Ironically, blockchain technology itself is being deployed to address some of the very challenges it has helped create. Companies and governments are experimenting with blockchain-based traceability systems to track the provenance of minerals, ensuring that crypto hardware is built from ethically sourced materials. This creates a complex feedback loop: the more the crypto industry relies on rare minerals, the greater the incentive to use blockchain to police the supply chain.
Yet, these efforts are not without their own complications. The energy demands of blockchain validation add to the environmental burden of mineral extraction, while the rush to secure resources often comes at the expense of local communities and fragile ecosystems. The crypto world, for all its promise of decentralization and democratization, is thus deeply entangled in the very power structures it claims to disrupt.

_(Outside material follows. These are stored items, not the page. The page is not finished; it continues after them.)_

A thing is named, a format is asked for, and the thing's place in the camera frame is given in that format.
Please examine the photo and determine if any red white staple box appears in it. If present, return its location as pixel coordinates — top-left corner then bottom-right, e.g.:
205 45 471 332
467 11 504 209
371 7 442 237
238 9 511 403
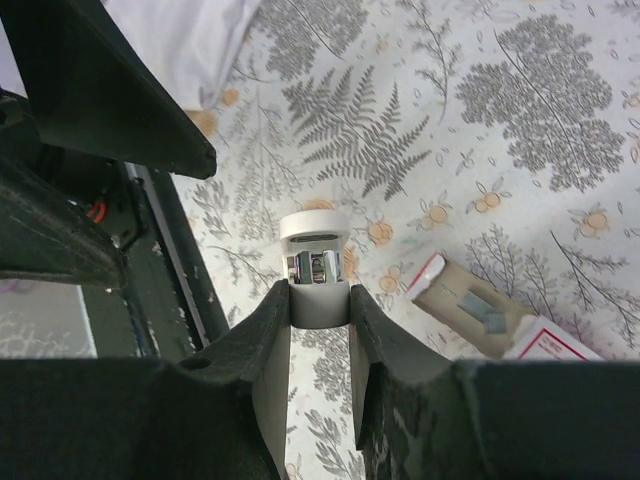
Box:
406 253 601 361

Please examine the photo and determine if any staple strip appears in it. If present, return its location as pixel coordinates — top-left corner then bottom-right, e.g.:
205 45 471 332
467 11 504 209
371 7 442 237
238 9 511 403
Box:
458 291 507 334

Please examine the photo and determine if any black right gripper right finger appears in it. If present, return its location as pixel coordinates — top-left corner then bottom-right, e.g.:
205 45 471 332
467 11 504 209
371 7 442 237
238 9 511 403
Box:
349 286 639 479

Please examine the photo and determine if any floral patterned table mat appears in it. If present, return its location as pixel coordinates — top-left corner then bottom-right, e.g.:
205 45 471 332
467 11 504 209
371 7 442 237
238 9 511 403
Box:
174 0 640 480

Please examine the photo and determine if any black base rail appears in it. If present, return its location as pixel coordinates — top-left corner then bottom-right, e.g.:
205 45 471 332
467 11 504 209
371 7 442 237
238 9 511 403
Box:
79 164 229 361

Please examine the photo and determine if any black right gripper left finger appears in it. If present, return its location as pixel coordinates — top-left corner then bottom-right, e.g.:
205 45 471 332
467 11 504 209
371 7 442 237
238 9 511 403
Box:
1 285 290 479

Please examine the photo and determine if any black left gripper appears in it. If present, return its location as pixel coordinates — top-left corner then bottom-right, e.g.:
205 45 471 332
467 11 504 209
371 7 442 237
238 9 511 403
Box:
1 1 217 289

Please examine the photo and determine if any white cloth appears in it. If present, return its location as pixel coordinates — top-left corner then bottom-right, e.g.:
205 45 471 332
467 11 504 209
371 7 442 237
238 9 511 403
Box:
0 0 261 111

The scramble for mineral supremacy is redrawing the map of global alliances. The U.S. push into Greenland has strained relations with Denmark and the EU, while its confrontational stance toward Iran risks drawing in China and Russia, both eager to expand their own resource footprints. Meanwhile, China’s near-monopoly on rare earth processing gives it enormous leverage over both Western tech firms and the crypto sector, raising the specter of supply chain blackmail in times of crisis.
This new resource nationalism is also fueling a wave of regulatory innovation. Nations are racing to update their laws, streamline permitting, and invest in domestic mining and processing capacity. The result is a world in flux, where the old certainties of free trade and open markets are giving way to a more fragmented, competitive, and unstable order.

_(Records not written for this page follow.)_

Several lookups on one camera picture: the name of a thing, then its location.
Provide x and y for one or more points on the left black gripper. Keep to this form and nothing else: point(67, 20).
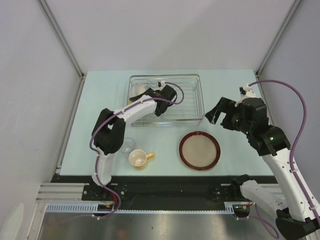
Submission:
point(149, 89)

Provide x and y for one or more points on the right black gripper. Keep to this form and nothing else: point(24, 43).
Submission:
point(226, 105)

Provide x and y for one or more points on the white ceramic bowl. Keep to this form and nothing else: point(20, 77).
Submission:
point(136, 90)

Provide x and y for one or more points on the metal wire dish rack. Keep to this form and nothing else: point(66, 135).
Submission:
point(188, 107)

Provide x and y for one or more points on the red rimmed round plate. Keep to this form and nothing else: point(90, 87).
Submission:
point(199, 151)

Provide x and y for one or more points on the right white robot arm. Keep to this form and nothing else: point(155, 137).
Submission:
point(294, 216)

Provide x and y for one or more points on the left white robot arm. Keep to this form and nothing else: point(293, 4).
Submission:
point(109, 131)

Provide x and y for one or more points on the clear plastic cup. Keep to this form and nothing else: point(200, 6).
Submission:
point(128, 145)

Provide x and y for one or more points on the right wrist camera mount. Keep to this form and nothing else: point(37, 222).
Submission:
point(246, 92)

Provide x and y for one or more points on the cream mug yellow handle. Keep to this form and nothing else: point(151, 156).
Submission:
point(139, 159)

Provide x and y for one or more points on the slotted cable duct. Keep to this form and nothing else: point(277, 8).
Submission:
point(94, 208)

As the dust settles on bombed-out centrifuges in Iran and newly opened mines in Greenland, one truth becomes inescapable: the future of power will be decided not just by armies or economies, but by mastery of the minerals that make the digital age possible. The Heritage Foundation’s Project 2025 has provided the ideological roadmap, but it is the relentless advance of technology—and the insatiable demand for computing power—that is driving the new geopolitics.
The crypto revolution, for all its disruptive potential, is both a beneficiary and a casualty of this shift. Its promise of a decentralized, borderless financial system is underwritten by the very minerals now at the center of global conflict. The race for computing power is, in the end, a race for the future itself—a contest that will shape not only the fate of nations, but the very architecture of the digital world.

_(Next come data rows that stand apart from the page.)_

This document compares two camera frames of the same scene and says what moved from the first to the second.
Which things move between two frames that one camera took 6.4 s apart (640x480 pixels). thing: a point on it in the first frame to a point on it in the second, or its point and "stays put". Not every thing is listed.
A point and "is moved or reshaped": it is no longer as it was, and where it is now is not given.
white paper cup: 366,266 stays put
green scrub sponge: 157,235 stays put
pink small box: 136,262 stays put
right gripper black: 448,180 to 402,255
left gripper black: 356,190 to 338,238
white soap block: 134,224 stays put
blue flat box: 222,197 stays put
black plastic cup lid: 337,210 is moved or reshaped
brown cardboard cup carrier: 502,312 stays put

In this new era, the boundaries between technology, economics, and geopolitics are dissolving. The nations that master the art of resource strategy will not only shape the future of cryptocurrency and computing, but will also determine the contours of the 21st-century world order. As the world watches the unfolding drama in Iran, Greenland, and beyond, the lesson is clear: control over the building blocks of the digital age is the new currency of power, and the stakes have never been higher.